Of course, white men are the people who are most accustomed to comfort, to having things their way, to having the world made for them. Miller makes the dubious claim that “formal speech codes at American universities were also written by and for the [allegedly] ‘neurotypical,'” especially dubious because he continually claims that universities attract neurodiverse people in high numbers.

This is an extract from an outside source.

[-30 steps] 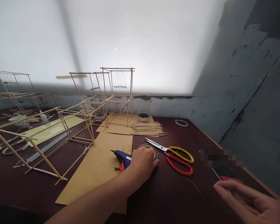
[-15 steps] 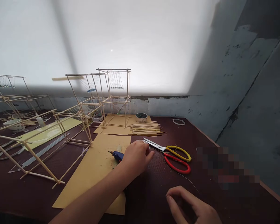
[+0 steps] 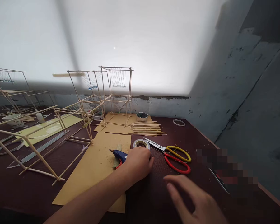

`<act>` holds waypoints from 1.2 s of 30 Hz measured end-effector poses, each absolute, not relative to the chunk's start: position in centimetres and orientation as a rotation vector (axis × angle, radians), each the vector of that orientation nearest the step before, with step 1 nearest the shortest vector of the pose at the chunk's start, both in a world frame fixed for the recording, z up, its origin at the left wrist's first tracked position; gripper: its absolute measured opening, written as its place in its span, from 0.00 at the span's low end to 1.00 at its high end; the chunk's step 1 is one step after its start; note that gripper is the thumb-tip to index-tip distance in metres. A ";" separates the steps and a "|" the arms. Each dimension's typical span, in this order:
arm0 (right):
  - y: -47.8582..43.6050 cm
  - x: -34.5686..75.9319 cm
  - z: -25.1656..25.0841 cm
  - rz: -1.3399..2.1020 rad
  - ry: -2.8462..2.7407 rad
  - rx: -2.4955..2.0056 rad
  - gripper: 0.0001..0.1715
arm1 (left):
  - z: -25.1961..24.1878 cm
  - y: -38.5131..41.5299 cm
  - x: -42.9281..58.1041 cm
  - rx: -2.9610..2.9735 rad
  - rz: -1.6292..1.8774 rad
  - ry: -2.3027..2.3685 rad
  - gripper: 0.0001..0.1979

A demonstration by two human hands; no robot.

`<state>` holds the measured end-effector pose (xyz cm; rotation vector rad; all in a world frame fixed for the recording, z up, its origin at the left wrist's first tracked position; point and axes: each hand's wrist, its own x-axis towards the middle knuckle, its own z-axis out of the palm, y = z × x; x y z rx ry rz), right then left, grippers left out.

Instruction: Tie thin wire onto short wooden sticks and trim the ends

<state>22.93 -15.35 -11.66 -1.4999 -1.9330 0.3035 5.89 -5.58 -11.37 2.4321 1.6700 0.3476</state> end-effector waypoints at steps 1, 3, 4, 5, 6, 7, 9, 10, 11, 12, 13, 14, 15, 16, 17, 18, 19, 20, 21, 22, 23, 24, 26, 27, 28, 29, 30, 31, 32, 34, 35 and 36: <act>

What’s wrong with this formulation?  Formal speech codes were written by a newly diverse university leadership, with more women, more people of color, probably more neurodiverse people, and more people from other marginalized groups than universities have historically seen. Thus, they are among the first such codes written with attention to other factors than the comfort and safety of white men. Also, universities do not attract neurodiverse people in higher numbers than anywhere else; neurodiverse people are everywhere, doing everything. Universities, rather, have in the fairly recent past been a place where eccentric white men, neurodiverse or not, could get more of a pass than they could in other places.

We can get much more specific.

  • Isaac Newton, to whom Miller devotes his first few paragraphs, was known to be rude and condescending, but his ideas which Miller describes as “eccentric” were not uncommon for his time and place. He hid and obscured those ideas because otherwise he would have been burned as a heretic; universities at that time were not sanctuaries for eccentric ideas.
  • Post-traumatic stress disorder is something that happens to people as they live their lives, and does not fit well under the label of neurodiversity, unless (as Miller does) you just want a laundry list of reasons people might not be good at obeying formal speech codes.
  • Miller says:

“Censorship kills creativity, truth, and progress in obvious ways. Without the free exchange of ideas, people can’t share risky new ideas (creativity), test them against other people’s logic and facts (truth), or compile them into civilizational advances (progress). But censorship also kills rational culture in a less obvious way: it silences the eccentric.”

In Newton’s day they didn’t silence you, they killed you. Perhaps more to the point, believing that you will be called names, patronized, and/or attacked every time you open your mouth also  “kills rational culture.”

The article is bursting with similar errors, poking out through Miller’s more generalized inaccuracies and indefensible claims.

He left one out, though. He doesn’t talk at all about ISWMS: Insecure White Male Syndrome, a condition which formal speech codes at universities and elsewhere does threaten. Too bad.

Thanks to Lizzy Lynn for pointing out the article, and to Rich Dutcher for advice and input while we were writing.